- Info
Goals
Here we present the main goals to achieve with the Portuguese Web Archive project.
Goals of the Portuguese Web
Archive
The creation of a
Portuguese Web Archive represents a historic milestone in the preservation of knowledge for future generations. With the creation
of a system that supports regular crawls of the Portuguese web, its long term
storage and access, we intend to provide the following services:
- Term search over the archived contents: it will enable the identification of archived contents over the years that contain certain terms;
- URL search over the archived contents: it will allow
to identify several versions of a content gathered from a given URL;
- New search engine over
the Portuguese web: the archive will enable searching over several Portuguese web collections. Providing a search service over the most
recent collection, as current web search engines do, can be attainable in a relatively small additional effort and it is an interesting service for the
Portuguese community;
- Historical collections
of web contents for research purposes: the web has information about the
most various subjects reflecting society changes across time. Researchers from different fields use the web as a source of information for their studies. Providing web collections will enable these
researchers to store and process web data locally on their computers without
having to crawl the web themselves;
- Characterization reports
of the Portuguese web: a web archive system must be tunned according to the characteristics of the archived data. Therefore, Portuguese web characterizations must be periodically generated. As these studies are interesting to a broader audience, they will be published. Characterizing national webs is interesting to measure the spread of information technologies in different societies and the evolution of the web across time;
- Backup system of the
archived information (rARC): it will be a distributed system that will enable Internet users to provide disk space to store a backup copies of the archived contents through the installation of a small application on their
computers. If a failure happens on the central repository, the archived
collection will be recovered from the backup copies stored on the users’

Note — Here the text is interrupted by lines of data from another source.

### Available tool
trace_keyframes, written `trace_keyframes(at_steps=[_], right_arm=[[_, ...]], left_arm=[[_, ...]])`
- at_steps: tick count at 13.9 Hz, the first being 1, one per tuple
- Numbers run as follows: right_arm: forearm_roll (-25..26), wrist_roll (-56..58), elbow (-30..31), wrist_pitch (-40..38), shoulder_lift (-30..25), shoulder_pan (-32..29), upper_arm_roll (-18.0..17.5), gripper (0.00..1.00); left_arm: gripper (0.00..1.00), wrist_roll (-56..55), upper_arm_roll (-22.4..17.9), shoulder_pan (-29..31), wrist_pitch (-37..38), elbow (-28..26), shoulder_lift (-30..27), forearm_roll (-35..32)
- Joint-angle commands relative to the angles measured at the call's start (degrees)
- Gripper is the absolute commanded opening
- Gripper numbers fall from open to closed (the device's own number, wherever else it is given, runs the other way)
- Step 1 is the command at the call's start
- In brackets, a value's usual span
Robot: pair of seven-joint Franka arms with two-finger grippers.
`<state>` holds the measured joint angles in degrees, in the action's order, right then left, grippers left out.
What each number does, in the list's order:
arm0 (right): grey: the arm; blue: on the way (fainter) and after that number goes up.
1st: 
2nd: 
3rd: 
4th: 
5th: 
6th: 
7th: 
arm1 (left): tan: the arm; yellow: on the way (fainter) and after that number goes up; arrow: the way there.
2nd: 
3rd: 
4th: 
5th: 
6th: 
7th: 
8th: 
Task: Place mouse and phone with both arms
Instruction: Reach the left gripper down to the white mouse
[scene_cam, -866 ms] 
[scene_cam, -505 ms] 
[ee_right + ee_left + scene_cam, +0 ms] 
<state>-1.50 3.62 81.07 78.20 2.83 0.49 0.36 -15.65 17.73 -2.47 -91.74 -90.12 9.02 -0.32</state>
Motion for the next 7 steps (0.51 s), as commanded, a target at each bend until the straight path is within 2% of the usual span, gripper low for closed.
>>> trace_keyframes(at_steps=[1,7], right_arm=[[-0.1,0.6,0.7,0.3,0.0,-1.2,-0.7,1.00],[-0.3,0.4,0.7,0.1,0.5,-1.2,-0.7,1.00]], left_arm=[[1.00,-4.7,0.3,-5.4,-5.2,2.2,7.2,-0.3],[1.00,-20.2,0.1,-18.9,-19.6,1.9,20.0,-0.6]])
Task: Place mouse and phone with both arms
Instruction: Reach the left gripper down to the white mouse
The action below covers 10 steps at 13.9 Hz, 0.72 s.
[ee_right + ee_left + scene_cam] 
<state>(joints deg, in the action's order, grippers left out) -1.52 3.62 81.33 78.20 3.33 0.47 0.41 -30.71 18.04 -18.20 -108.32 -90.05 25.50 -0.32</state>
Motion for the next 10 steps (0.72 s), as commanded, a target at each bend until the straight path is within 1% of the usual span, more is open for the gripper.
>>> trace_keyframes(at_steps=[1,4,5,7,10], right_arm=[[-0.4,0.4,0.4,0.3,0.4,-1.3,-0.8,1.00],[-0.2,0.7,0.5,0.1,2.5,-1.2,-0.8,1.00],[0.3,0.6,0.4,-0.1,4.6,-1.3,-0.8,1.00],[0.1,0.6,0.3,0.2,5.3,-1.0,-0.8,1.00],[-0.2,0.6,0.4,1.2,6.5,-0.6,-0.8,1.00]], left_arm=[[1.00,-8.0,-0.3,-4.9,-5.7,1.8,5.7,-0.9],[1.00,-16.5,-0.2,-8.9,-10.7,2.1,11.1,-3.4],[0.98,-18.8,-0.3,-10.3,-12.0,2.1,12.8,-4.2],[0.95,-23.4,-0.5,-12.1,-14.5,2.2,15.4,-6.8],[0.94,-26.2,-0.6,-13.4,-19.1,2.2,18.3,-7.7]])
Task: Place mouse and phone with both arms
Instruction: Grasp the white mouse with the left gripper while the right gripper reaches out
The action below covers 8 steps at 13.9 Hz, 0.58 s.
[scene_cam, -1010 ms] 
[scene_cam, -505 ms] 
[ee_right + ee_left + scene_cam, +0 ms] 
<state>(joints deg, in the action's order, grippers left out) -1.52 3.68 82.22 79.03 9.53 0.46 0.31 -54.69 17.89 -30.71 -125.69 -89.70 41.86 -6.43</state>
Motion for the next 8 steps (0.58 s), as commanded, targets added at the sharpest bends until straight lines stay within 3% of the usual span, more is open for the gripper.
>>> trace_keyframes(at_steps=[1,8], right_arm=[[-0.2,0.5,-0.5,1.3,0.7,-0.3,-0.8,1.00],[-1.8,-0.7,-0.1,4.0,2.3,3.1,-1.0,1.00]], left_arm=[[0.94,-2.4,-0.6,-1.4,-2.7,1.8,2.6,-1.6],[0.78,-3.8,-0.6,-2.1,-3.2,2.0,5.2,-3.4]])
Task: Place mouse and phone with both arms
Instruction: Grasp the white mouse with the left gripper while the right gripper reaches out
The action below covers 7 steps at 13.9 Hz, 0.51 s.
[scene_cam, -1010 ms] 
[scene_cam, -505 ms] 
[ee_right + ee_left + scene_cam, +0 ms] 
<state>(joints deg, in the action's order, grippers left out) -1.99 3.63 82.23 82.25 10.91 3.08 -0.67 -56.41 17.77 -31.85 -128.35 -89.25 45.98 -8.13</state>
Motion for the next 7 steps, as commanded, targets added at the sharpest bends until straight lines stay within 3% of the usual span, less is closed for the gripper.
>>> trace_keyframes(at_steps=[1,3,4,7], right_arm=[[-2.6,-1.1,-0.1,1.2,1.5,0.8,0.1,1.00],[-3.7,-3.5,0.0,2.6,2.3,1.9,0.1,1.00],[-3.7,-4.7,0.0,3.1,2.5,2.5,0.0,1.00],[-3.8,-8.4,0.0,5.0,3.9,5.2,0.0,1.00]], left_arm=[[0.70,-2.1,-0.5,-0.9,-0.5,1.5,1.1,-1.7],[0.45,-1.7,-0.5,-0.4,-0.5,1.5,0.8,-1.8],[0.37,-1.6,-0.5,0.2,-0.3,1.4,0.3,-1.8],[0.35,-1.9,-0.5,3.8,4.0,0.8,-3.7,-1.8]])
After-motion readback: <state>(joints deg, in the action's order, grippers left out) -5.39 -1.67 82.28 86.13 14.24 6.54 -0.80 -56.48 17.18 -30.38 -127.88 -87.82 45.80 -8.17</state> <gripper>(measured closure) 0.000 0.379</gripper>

computers. Any individual or institution can contribute to preserve the web by providing some disk space on their computers;
- Archived data parallel processing system:
it will allow researchers to execute their programs over the archived web
data using several computers in parallel.
We also
want to achieve the following goals:
- Train human resources
in web archiving to enable the maintenance of the system
in the future;
- Export know-how,
experience and technology in web archiving to other countries, specially
the Portuguese language ones;
- Contribute to increase
the number of domains registered under .PT, the free historical
archiving of the information published under this domain could be an
additional motivation for registrars;
- Publish scientific and technical papers
that enable the sharing of the acquired knowledge and receiving feedback from the community regarding the work performed.